FIG. 7 is a diagram of a network of attention mechanism modules in accordance with the present invention;
FIG. 8 is a diagram of an enhanced receptor field module network according to the present invention;
FIG. 9 is a flow chart of the detection in the present invention.
Detailed Description
In order to facilitate understanding of those skilled in the art, the present invention will be further described with reference to the following examples and drawings, which are not intended to limit the present invention.
As shown in fig. 1, the method for detecting a lane line in a complex environment based on a dual feature extraction network of the present invention includes the following steps:
step S1: acquiring a complex environment lane line detection data set;
step S2: dividing data into a training set, a verification set and a test set, performing data enhancement on a data image transmitted into the model, and adjusting the resolution of the enhanced image to 288 x 800 (width x height);
wherein, the data in the step S2 uses the image data and the lane line point labels provided by the public lane line detection data set; the data enhancement comprises the following steps: random rotation, horizontal displacement, and vertical displacement.
And step S3: building a lane line detection neural network model and a loss function;
wherein the lane line detection neural network model includes: the system comprises a feature extraction network, a classification prediction module, an auxiliary segmentation module, an attention mechanism module and an enhanced receptive field module.
As shown in fig. 2, the dual feature extraction network is composed of two branches, and aims to effectively extract deep features and improve the attention of the network to target details.

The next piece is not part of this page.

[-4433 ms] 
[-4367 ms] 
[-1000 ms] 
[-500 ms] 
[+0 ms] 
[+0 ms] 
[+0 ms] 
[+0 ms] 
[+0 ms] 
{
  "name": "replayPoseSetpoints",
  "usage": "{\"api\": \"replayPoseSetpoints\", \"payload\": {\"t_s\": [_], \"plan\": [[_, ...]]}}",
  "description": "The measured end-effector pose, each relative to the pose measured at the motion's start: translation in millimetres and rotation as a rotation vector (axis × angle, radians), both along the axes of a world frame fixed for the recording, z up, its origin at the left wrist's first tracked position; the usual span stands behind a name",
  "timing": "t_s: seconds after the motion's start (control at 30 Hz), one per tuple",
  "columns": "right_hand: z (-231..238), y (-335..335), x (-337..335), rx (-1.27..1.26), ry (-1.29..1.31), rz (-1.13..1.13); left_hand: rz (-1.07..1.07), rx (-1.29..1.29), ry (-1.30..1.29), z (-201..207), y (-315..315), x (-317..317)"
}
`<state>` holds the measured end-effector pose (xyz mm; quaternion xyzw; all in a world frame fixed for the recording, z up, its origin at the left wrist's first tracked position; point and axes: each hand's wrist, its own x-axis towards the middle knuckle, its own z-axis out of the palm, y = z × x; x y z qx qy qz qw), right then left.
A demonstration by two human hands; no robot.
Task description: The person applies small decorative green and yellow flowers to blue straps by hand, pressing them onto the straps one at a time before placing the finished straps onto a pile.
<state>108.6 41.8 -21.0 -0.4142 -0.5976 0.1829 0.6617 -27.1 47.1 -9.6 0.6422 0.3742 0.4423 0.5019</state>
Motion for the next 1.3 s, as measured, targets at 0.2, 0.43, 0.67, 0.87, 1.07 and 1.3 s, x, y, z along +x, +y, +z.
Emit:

The structure of the dual-feature extraction network is specifically as follows: the first branch comprises three dark layers, and each dark layer consists of a convolution layer with convolution kernel size of 1 multiplied by 1 and a C3 structure; the second branch comprises a convolution layer with convolution kernel size of 7 multiplied by 7, step length of 2 and filling of 3, a maximum pooling layer with kernel size of 3 multiplied by 3, step length of 2 and filling of 1 and four residual blocks; adding an attention mechanism behind the fourth residual block; adding an enhanced receptive field module after the third module; and respectively splicing the three-layer characteristic diagram obtained by the first branch dark layer and the three-layer characteristic diagram obtained by the second branch second residual block, the third residual block and the enhanced receptive field module in the characteristic extraction network process to finally obtain three-layer characteristic diagrams with different scales.
As shown in fig. 3, each residual block includes a convolution with a convolution kernel size of 1 × 1 and a convolution with a convolution kernel size of 3 × 3, and the final output result is obtained by adding the obtained output to the input of the residual block.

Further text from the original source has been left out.